• _Work instructions_
Please set down only the lines below starting with the line with "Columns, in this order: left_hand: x" and going on through the line with "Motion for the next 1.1", verbatim and without pictures.
----------
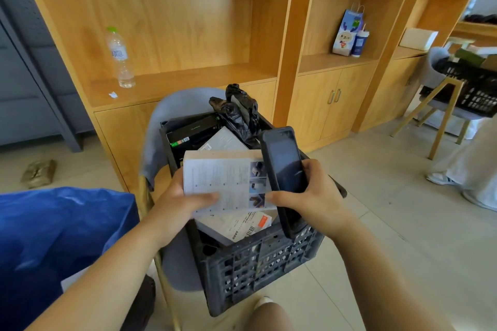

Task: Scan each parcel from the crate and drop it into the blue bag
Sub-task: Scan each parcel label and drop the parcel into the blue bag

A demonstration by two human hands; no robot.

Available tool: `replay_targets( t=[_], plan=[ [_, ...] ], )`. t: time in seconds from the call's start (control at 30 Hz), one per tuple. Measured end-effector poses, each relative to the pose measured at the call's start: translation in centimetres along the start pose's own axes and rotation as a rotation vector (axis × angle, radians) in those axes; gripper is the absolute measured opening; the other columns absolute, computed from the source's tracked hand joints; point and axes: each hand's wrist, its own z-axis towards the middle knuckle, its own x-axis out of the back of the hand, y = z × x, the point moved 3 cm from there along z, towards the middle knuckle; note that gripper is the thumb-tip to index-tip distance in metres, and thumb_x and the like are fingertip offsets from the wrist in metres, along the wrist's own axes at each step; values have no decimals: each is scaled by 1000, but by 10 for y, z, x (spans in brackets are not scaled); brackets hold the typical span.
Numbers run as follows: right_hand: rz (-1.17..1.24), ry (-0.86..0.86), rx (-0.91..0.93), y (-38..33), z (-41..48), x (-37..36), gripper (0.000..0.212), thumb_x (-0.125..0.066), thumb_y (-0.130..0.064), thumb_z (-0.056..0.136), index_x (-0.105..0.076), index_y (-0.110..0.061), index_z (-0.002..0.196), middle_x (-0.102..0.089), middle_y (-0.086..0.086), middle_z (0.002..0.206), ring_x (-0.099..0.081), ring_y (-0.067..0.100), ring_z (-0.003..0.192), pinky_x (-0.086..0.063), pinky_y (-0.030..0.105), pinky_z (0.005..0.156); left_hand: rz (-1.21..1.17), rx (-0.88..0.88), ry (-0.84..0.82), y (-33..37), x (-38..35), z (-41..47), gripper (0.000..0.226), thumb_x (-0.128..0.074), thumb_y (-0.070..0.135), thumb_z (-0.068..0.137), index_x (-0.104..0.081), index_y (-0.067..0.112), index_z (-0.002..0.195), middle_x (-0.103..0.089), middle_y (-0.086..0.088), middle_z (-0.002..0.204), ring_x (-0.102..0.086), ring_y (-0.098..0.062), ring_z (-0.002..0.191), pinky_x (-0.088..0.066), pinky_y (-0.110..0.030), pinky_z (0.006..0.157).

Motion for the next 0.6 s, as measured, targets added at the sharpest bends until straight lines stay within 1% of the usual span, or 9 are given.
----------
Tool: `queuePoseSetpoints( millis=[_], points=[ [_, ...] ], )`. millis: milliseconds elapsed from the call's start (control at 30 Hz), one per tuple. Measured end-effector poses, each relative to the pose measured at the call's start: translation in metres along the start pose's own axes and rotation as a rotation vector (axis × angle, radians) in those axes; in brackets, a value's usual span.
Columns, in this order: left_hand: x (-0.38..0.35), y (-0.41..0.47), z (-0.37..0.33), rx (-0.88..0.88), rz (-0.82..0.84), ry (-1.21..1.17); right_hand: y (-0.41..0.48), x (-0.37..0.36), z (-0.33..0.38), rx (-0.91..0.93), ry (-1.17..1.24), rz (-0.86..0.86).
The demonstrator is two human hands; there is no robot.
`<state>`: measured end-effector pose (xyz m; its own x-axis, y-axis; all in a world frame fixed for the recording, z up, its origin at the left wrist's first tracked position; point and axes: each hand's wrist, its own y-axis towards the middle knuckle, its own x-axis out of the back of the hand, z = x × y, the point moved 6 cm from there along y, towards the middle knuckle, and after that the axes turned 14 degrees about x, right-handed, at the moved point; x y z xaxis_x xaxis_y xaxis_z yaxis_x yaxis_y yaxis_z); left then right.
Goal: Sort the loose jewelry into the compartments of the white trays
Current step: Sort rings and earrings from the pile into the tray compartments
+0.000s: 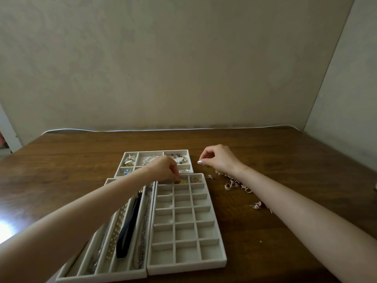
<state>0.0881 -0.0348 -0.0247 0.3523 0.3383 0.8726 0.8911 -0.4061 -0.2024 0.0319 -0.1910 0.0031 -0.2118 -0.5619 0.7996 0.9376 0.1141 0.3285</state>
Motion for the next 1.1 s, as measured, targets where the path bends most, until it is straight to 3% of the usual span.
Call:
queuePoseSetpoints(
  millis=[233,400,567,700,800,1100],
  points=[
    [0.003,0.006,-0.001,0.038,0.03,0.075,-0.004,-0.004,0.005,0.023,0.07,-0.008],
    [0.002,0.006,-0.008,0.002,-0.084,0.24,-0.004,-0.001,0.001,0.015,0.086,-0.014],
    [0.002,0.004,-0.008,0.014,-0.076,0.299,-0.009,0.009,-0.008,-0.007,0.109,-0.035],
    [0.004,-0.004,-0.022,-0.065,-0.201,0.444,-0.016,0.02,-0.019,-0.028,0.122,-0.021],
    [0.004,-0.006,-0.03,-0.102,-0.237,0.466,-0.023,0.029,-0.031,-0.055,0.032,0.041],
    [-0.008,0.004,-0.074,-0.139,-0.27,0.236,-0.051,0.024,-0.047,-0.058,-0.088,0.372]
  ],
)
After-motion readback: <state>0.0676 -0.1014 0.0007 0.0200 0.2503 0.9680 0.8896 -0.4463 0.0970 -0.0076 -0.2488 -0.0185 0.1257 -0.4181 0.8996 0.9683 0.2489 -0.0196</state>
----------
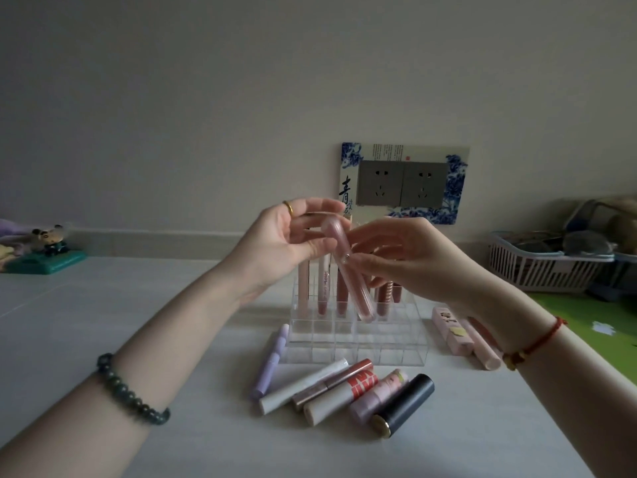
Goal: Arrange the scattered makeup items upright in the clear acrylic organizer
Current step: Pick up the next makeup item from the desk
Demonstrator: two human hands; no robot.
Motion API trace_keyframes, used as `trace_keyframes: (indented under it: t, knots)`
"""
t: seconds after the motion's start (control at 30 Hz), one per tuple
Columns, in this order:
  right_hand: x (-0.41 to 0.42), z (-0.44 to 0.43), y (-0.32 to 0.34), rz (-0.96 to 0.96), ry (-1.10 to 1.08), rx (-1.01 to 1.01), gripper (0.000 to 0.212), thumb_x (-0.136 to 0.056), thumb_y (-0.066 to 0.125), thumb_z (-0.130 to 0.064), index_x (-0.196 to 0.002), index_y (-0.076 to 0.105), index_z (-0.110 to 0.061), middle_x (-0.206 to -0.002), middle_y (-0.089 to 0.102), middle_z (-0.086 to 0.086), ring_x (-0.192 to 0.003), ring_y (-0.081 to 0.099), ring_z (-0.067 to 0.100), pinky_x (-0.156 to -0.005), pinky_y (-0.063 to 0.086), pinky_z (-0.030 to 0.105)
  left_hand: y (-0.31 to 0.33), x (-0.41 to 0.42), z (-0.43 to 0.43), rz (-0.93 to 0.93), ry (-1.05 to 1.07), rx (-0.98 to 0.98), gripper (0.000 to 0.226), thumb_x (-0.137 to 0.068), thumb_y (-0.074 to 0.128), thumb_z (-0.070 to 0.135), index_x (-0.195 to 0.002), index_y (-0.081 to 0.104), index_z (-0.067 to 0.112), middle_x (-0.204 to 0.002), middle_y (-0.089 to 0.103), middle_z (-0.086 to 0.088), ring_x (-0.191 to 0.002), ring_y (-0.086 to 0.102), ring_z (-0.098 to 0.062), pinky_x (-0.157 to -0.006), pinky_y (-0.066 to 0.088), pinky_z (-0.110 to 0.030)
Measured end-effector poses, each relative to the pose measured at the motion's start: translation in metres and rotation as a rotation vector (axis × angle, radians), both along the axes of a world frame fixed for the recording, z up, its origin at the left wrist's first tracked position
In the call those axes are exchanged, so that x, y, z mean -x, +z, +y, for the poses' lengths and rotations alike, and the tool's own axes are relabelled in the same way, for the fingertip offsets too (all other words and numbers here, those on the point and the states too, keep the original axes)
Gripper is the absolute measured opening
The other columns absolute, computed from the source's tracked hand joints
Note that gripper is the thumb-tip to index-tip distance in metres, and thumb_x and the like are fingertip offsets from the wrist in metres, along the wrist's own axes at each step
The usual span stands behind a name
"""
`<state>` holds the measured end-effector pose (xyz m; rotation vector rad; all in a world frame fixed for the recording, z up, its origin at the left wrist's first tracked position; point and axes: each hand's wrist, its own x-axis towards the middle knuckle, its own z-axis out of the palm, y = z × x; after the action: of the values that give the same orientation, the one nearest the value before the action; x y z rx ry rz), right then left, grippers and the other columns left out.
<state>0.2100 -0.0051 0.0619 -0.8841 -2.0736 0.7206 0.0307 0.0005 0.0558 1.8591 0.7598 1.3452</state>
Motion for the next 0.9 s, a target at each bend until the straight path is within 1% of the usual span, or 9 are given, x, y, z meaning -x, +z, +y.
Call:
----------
• _Answer_
Columns, in this order: left_hand: x (-0.38..0.35), y (-0.41..0.47), z (-0.37..0.33), rx (-0.88..0.88), rz (-0.82..0.84), ry (-1.21..1.17); right_hand: y (-0.41..0.48), x (-0.37..0.36), z (-0.33..0.38), rx (-0.91..0.93), ry (-1.17..1.24), rz (-0.86..0.86).
The demonstrator is two human hands; there is no robot.
`<state>`: measured end-effector pose (xyz m; its own x-axis, y-axis; all in a world frame fixed for the recording, z up, its origin at the left wrist's first tracked position; point and axes: each hand's wrist, its own y-axis towards the middle knuckle, its own x-axis out of the back of the hand, z = x × y, the point moved 6 cm from there along y, towards the middle knuckle, and after that the axes turned 14 degrees about x, right-handed, at the moved point; x y z xaxis_x xaxis_y xaxis_z yaxis_x yaxis_y yaxis_z); left then right.
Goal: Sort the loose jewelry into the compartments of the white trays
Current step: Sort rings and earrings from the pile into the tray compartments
+0.000s: 
<state>0.0881 -0.0348 -0.0247 0.3523 0.3383 0.8726 0.8911 -0.4061 -0.2024 0.0319 -0.1910 0.0031 -0.2118 -0.5619 0.7996 0.9376 0.1141 0.3285</state>
Motion for the next 1.1 s, as measured, targets where the path bends most, until it is straight to 3% of the usual span.

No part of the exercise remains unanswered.